PRU Mem Map - General Registers ,Shared Ram,Data Ram

Hi All,

My next goal is to have a have a C program on the Main processor read and write values into → PRU Memory. There are plenty of examples about this however they are not returning my register values. Indeed I am able to read/write somewhere and persist value into PRU memory. Successive program runs which implement a counter seem to work, but I am guessing that my understanding of the start address for what I think I am writing /reading is wrong. I would call it half working. On the Flip side , inside the PRU I have a simple Assembly program that has a counter and various static values in other R1,2,3,4,5,6,7 etc to signal to me that I am accessing the right registers form the C program. Note that the two counter loops are decoupled. The first one was just used for testing.

Here is my basic understanding - Focusing on PRU0:

Each PRU has 8K of ‘dataram’ - This is where I expect R1,R2,R3 ---- R31 to be stored. Is this true? I see many people changing the reference at 0x0000_0n00, n = c24_blk_index[3:0], do I need to set where the Rn’s lay down in memory?

Note that in one of my assembly registers R2 I have an value that determines the speed of a blinking LED. For all intents let’s pretend I want to change that value.

Moving on.

prussdrv_map_prumem(PRUSS0_PRU0_DATARAM, &sharedMem);
sharedMem_int = (unsigned int*) sharedMem;

Looking at the above C code - this appears universal in the examples. Get an array pointer to the allocated PRU memory PRUSS0_PRU0_DATARAM.

Since in my PRU assembly program I have Registers set everywhere to values I will recognize I would expect to see my values when calling:

result_0 = sharedMem_int[0];
result_1 = sharedMem_int[1];
result_2 = sharedMem_int[2];
result_3 = sharedMem_int[3];

etc…

Printing these out do not reflect the values I am setting and using in the PRU.

So now we must be entering into a world of offsets. We must be reading some other address space,

I did see alternative examples that an offset was used like sharedMem_int[OFFSET +1]; but that I am sure had more to do with the Shared memory area of 12K ram.

Should the registers be available as I have described?
Do I need to do anything in the assembly to allow the C program into the general Rn registers?
Do general Rn registers need an offset?
Does the assembly need to set a pointer for where the general registers get written?
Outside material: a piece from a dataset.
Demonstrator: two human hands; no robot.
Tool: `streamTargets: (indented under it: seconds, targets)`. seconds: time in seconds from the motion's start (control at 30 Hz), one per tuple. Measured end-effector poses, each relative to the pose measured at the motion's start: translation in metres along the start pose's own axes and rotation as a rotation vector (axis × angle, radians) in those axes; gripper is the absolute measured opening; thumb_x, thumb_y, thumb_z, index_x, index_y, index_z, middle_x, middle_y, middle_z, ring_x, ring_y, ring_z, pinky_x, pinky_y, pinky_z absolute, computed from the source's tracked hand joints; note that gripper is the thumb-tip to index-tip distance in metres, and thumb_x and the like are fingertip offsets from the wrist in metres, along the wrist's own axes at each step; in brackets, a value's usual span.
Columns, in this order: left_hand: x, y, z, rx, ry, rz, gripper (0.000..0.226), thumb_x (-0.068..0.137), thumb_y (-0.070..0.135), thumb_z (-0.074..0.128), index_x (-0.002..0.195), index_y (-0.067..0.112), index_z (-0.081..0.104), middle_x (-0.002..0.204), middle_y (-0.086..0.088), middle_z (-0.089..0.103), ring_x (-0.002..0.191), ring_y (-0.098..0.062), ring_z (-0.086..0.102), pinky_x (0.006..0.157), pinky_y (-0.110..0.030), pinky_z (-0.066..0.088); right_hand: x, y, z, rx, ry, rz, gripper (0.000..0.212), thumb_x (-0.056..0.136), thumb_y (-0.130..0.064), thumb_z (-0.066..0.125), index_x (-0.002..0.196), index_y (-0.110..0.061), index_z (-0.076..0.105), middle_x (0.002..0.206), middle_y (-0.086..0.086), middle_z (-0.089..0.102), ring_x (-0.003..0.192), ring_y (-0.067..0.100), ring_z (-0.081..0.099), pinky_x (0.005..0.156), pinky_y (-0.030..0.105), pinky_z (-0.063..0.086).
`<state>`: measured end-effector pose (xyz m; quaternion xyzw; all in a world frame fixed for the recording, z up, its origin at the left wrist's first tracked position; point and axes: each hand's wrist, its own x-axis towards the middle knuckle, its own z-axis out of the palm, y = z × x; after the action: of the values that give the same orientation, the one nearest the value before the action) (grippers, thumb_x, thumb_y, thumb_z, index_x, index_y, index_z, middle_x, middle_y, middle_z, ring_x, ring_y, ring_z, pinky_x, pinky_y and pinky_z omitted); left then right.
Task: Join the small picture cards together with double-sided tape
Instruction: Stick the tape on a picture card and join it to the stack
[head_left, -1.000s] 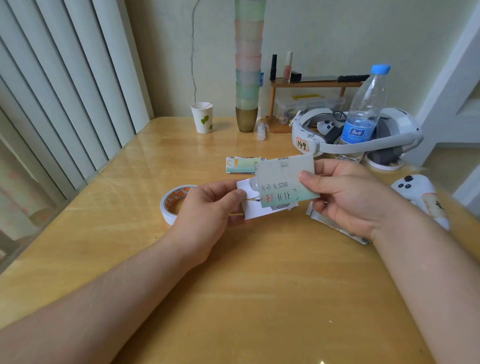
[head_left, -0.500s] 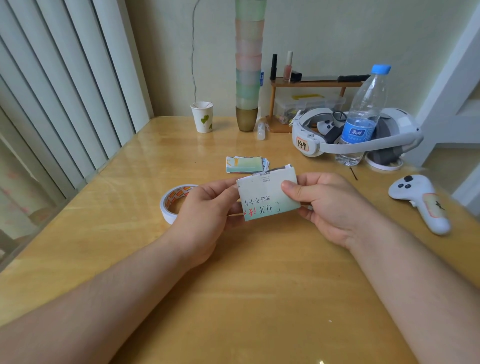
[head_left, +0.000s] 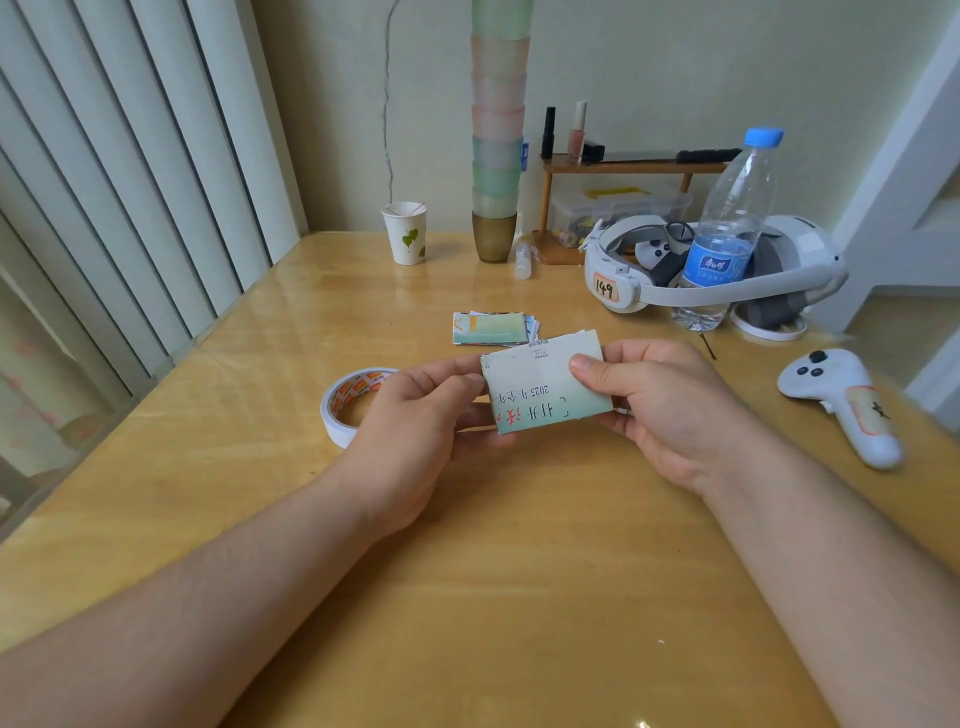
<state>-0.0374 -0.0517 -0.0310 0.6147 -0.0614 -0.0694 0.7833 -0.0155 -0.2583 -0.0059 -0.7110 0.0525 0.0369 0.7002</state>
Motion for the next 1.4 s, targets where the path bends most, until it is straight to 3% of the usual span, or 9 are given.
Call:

When R1 is set for example does it look for a base address in the constants table?

Docs also state that the PRU 0 Data ram starts at 0x4a300000;

int registerStart;
registerStart = (int)0x4a300000;
printf("–> R0 = %d" + registerStart);

However I get a seg fault trying to print what is in R0 that way. That was more to just do a direct look see if possible and go around all the interfaces.

Here is my basic understanding - Focusing on PRU0:

Each PRU has 8K of 'dataram' - This is where I expect R1,R2,R3 ---- R31 to be
stored. *Is this true? I see many people changing the reference at *0x0000_0n00,
n = c24_blk_index[3:0], do I need to set where the Rn's lay down in memory?

NO

The data ram is what it says...data ram. The registers are what they
say...registers. Registers are *NOT* data ram. If you want the
register values to appear in memory, you have to write them out using
the SBBO instruction.

Docs also state that the PRU 0 Data ram starts at *0x4a300000*;

     int registerStart;
     registerStart = *(int*)0x4a300000;
     printf("--> R0 = %d" + registerStart);

However I get a seg fault trying to print what is in R0 that way. That was more
to just do a direct look see if possible and go around all the interfaces.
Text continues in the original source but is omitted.